Assignment: Any picture in the data below gets skipped; print all the rest exactly.

Exercise data:
--- START ---
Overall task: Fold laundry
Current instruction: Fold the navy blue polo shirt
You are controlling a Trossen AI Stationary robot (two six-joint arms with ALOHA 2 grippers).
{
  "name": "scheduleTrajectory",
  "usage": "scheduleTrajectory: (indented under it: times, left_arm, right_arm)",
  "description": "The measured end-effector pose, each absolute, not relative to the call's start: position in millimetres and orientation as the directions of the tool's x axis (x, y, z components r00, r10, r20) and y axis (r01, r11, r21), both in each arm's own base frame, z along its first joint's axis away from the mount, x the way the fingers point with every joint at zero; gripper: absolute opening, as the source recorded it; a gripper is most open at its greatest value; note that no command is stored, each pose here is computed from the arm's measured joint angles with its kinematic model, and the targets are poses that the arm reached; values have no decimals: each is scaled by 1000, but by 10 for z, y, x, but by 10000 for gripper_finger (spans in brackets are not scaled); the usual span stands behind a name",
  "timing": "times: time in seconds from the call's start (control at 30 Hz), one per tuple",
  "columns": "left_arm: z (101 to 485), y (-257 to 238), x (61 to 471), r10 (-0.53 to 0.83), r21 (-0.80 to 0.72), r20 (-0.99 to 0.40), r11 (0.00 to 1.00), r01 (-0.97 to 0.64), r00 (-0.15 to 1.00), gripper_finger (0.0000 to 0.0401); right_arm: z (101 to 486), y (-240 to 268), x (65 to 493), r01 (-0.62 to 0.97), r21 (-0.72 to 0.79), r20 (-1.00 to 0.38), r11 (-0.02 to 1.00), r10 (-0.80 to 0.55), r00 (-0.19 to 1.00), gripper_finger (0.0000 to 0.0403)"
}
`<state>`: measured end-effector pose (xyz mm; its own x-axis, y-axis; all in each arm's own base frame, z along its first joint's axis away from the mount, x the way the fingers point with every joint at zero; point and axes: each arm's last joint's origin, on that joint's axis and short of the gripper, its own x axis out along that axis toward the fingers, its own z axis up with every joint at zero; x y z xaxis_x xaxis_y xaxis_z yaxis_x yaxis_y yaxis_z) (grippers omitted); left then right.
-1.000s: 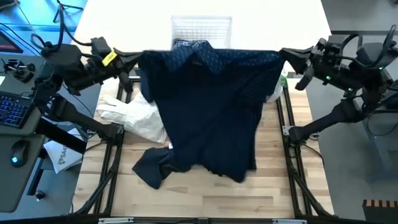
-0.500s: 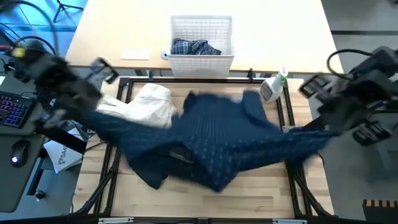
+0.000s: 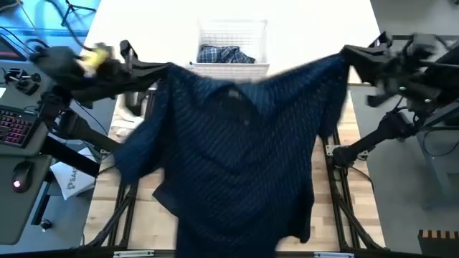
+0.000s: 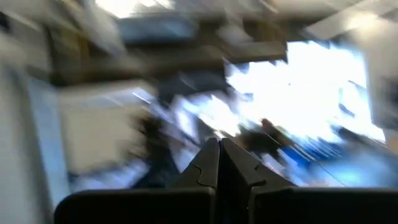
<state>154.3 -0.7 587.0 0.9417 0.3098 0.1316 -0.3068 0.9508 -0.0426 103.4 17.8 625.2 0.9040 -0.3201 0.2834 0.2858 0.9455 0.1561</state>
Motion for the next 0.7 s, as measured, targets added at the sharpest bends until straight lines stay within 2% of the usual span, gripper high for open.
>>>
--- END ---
Task response:
Overall task: Fold laundry
Current instruction: Fold the navy blue polo shirt
You are controlling a Trossen AI Stationary robot (two six-joint arms with ALOHA 2 grippers).
{
  "name": "scheduleTrajectory",
  "usage": "scheduleTrajectory: (indented under it: times, left_arm, right_arm)",
  "description": "The measured end-effector pose, each absolute, not relative to the call's start: position in millimetres and orientation as the directions of the tool's x axis (x, y, z components r00, r10, r20) and y axis (r01, r11, r21), both in each arm's own base frame, z along its first joint's axis away from the mount, x the way the fingers point with every joint at zero; gripper: absolute opening, as the source recorded it; a gripper is most open at its greatest value; note that no command is stored, each pose here is computed from the arm's measured joint angles with its kinematic model, and the targets are poses that the arm reached; values have no decimals: each is scaled by 1000, but by 10 for z, y, x, but by 10000 for gripper_finger (spans in brackets are not scaled); the usual span stands behind a name",
  "timing": "times: time in seconds from the call's start (control at 30 Hz), one per tuple",
  "columns": "left_arm: z (101 to 485), y (-257 to 238), x (61 to 471), r10 (-0.53 to 0.83), r21 (-0.80 to 0.72), r20 (-0.99 to 0.40), r11 (0.00 to 1.00), r01 (-0.97 to 0.64), r00 (-0.15 to 1.00), gripper_finger (0.0000 to 0.0401); right_arm: z (101 to 486), y (-240 to 268), x (65 to 493), r01 (-0.62 to 0.97), r21 (-0.72 to 0.79), r20 (-1.00 to 0.38), r11 (-0.02 to 1.00), r10 (-0.80 to 0.55), r00 (-0.19 to 1.00), gripper_finger (0.0000 to 0.0403)"
}
`<state>`: measured end-effector pose (xyz mm; its own x-axis, y-axis; all in each arm's own base frame, z along its first joint's axis away from the mount, x the way the fingers point with every joint at zero; point and axes: each arm's last joint's origin, on that joint's axis and short of the gripper, its own x axis out along that axis toward the fingers, its own z axis up with every joint at zero; x y z xaxis_x xaxis_y xaxis_z yaxis_x yaxis_y yaxis_z) (grippers omitted); left then right.
-1.000s: 
-0.500s: 
+0.000s: 
+0.000s: 
<state>154.3 -0.7 587.0 0.9417 0.3098 0.1316 -0.3068 0.9508 -0.0426 103.4 17.8 625.2 0.9040 -0.3201 0.2834 0.2858 0.9455 0.1561</state>
Motion for the next 0.7 s, as measured, targets added at the sharpest bends until straight lines stay within 2% of the usual span, gripper high for open.
>>>

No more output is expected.